Alejandro García Caturla quería perfeccionar sus estudios musicales en París. Amadeo Roldán,
condenado a tocar en cines y cabarets para ganarse la vida, añoraba los tiempos de sus estudios
en Madrid, en la clase de Conrado del Campo. Algunos pintores se nos habían adelantado ya,
marchando al extranjero. Padecíamos, como nunca, un complejo de insularidad que acababa por
hacernos aborrecer el trópico. Con nosotros se producía, en mayor grado, el conflicto moral que
desde hacía muchos años impulsaba el latinoamericano, por tradición, a abandonar el país
apenas tuviese oportunidad de hacerlo. ¿No habían estado en París, Orozco y Rivera? ¿No
estaban en París Vicente Huidobro, cuya poesía cobraba una gran importancia renovadora en el
momento? ¿No estaban en París, en New York, algunos de los mejores escritores y músicos del
continente?

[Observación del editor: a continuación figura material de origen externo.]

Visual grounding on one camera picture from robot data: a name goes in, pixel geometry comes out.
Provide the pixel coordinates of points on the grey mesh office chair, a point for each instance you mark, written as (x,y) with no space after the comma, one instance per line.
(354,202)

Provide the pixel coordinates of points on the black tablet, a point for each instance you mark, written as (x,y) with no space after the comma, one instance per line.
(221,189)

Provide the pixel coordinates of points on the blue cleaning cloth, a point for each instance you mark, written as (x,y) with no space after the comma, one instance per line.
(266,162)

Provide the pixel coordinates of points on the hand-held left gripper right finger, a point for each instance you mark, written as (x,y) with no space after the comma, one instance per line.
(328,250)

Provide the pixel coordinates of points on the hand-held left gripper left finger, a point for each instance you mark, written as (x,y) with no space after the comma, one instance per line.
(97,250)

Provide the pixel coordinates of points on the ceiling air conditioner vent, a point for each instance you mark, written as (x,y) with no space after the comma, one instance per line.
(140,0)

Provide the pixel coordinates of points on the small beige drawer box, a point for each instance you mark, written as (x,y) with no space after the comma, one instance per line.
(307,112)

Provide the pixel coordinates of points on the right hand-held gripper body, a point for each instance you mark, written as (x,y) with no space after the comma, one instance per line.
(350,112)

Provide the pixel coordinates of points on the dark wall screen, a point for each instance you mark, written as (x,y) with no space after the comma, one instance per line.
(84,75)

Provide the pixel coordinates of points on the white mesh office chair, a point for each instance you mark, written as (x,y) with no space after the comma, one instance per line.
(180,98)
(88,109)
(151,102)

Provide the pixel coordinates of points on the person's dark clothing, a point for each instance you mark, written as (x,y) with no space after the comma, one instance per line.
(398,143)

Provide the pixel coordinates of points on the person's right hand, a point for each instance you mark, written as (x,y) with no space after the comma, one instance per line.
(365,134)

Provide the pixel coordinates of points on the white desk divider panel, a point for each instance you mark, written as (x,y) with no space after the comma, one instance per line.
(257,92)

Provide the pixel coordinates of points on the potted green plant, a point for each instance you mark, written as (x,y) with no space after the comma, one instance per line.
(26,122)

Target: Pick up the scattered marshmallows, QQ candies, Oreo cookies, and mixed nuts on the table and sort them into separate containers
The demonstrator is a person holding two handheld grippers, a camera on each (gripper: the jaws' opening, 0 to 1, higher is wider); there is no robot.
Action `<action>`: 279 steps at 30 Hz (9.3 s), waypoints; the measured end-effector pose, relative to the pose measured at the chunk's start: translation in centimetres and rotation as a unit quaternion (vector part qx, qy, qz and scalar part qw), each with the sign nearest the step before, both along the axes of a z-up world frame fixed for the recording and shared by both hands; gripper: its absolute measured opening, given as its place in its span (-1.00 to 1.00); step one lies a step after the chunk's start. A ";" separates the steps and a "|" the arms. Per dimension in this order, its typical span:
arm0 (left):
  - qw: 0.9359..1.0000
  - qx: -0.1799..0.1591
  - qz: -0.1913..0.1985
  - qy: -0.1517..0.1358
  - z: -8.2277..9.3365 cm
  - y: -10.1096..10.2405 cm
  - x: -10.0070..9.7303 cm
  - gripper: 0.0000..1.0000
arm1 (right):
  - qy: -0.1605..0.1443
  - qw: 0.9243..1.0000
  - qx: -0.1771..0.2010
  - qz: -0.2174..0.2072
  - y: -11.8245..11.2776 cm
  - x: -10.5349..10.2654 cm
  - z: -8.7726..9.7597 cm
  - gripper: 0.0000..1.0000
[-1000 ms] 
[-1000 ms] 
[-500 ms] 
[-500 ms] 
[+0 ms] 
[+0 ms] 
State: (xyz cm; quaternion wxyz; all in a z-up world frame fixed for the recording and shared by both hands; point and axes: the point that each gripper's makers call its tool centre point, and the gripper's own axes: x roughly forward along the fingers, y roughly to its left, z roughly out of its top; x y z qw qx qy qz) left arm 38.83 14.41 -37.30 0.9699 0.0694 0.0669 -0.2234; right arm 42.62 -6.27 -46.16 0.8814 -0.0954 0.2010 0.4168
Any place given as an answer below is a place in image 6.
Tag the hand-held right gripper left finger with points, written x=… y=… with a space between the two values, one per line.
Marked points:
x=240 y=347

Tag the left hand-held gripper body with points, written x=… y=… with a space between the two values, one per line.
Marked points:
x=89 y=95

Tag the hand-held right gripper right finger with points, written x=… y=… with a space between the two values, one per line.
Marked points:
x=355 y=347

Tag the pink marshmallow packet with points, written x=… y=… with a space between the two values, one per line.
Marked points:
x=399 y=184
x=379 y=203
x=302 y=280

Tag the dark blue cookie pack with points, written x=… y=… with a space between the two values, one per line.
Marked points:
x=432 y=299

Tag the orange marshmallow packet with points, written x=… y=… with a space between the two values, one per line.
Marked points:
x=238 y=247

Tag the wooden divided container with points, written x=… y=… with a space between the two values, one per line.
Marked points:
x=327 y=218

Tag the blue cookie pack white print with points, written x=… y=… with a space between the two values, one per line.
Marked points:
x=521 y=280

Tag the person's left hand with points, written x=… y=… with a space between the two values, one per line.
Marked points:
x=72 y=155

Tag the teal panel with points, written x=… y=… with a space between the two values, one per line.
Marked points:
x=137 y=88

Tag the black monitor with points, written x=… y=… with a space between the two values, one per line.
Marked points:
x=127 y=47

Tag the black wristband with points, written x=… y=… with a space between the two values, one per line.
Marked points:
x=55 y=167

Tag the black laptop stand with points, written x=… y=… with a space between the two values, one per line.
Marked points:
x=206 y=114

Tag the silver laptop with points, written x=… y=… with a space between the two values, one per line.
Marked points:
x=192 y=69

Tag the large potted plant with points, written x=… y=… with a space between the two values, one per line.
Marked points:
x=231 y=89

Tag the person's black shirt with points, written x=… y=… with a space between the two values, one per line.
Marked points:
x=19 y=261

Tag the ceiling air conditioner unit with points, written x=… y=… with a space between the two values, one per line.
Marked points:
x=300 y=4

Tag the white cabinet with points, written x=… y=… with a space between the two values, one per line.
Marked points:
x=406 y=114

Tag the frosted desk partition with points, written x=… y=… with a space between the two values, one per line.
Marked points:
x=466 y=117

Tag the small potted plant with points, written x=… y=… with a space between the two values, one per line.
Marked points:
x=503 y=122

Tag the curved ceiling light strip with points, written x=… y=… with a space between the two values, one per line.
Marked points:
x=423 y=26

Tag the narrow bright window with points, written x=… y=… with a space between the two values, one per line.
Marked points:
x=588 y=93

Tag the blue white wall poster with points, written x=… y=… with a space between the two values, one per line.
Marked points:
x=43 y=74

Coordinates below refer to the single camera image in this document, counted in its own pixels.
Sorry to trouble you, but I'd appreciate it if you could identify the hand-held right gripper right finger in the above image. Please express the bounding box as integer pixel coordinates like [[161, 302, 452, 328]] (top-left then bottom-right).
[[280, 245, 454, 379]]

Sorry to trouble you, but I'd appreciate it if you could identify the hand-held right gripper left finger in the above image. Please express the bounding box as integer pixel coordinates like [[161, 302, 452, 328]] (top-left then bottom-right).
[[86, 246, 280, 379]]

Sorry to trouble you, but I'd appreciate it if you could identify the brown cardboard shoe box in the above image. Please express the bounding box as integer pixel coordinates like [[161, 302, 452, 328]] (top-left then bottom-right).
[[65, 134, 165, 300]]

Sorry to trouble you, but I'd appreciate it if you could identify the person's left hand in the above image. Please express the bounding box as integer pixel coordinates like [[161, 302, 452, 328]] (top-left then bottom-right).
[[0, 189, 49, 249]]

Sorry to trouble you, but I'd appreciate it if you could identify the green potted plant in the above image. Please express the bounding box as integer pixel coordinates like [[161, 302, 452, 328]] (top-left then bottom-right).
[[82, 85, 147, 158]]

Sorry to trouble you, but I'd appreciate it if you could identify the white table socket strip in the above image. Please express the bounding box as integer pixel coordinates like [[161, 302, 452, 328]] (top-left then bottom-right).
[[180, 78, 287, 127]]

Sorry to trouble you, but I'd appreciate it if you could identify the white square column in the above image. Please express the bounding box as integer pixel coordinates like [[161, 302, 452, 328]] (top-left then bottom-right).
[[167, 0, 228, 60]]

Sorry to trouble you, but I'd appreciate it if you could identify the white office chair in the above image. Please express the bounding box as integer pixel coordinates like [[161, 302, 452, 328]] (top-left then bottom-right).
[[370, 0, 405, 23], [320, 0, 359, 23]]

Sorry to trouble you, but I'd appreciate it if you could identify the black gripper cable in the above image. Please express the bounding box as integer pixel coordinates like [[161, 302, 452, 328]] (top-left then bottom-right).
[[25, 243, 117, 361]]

En París, Héctor Villa-Lobos; en París, los jóvenes Miguel Ángel Asturias y Luis
Cardoza y Aragón. “Quien tiene la suerte de vivir en el siglo de Pericles no puede condenarse a
medrar en el Ponto-Maximo”, decía uno de los tantos amigos nuestros que contemplaban, cada
noche, con enrome envidia, a los viajeros que decían adiós a La Habana, desde las bordas de sus
buques constelados de luces, al salir por la boca del puerto, rumbo a las iluminaciones de toda
aventura posible… Atenaceados por el anhelo de evasión estábamos, cuando apareció en La
Habana el curios personaje de Adia Yunker, pintor llegado a punto para hacerse nuestro gran
maestro de invitation au voyage. Había venido a la ciudad, a bordo de un carguero de
Hamburgo, en calidad de marino. Letón de nacimiento, había asistido a la Revolución Soviética,
conociendo a los principales poetas rusos del momento. Residenciado luego en Suecia por algún
tiempo, había ejecutado allá algunos frescos, reproducidos en revistas de arte, que se
asimilaban, por el estilo, al expresionismo alemán. Vivía en La Habana antigua, en un alberque
de la Young Men Christian Association destinado a la gente de mar, donde pintaba telas que
jamás daba por terminadas y que se asimilaban, un tanto, a las naturalezas muertas del Picasso
de los años 1925. A poco de llegar había encontrado trabajo, como dibujante publicitario, en
una gran tienda de novedades. Yo lo había conocido de modo muy causal, y, de pronto, me
había asombrado hablándome de la pintura de Kokoshka, de Otto Dix, de Paul Klee, y, además
de la obra de Bert Brecht, Kurt Weil, Alban Berg, y otras gentes acerca de quienes teníamos
muy poca información –ya que escasa era la que se obtenía, acerca de ello, en las revistas “de
vanguardia” de un París muy vuelto hacia sí mismo, que no tenía el expresionismo alemán en
gran estimación y poco nos hablaba, por ejemplo, de la Bauhaus. El mundo de Viena, de Berlín,
de Zúrich –tercer mundo para mí– se me revelaba de pronto en la charla de Yunker, juez
implacable, mordaz, de cuanto hacían los artistas cubanos del momento. Conoció mis primeros
trabajos literarios –ensayos críticos publicados en revistas diversas– y los criticó sin
miramientos, diciéndome que todavía me faltaba por aprenderlo todo. Era duro también con una
revista de avance publicada aquel año con el título de 1927 –y de la que me contaba entre los
fundadores –probándome que, al editarla, ignorábamos algunos de los más importantes
movimientos plásticos y literarios de Europa. En lo que se refería al surrealismo, tanto como al
expresionismo alemán, esto era evidente. A pesar de querer estar al día, de recibir todas las
revistas extranjeras, carecíamos de informaciones esenciales. No habré de decir con ello que
nuestro papel habría de limitarse al de registrar dócilmente los movimientos de la aguja de
marear europea; pero era cierto, a la vez, que presumíamos de conocer las tendencias más
actuales, en todos los sentidos, y de que si habíamos fundado una revista titulada 1927, era para
que lo actual estuviese presente, bien presente, en sus páginas presentadas, por lo demás, con la
inequívoca intención de “informar” y “poner al día” a quienes no lo estuviesen aún… Un buen
día, Adia Yunker nos anunció que se marchaba a Berlín. Con el dinero ahorrado en Cuba como
dibujante publicitario había podido adquirir un edificio en Alemania, especulando con la
devaluación de la moneda. Habríamos de vivir en París, en un mismo hotel, dos años después.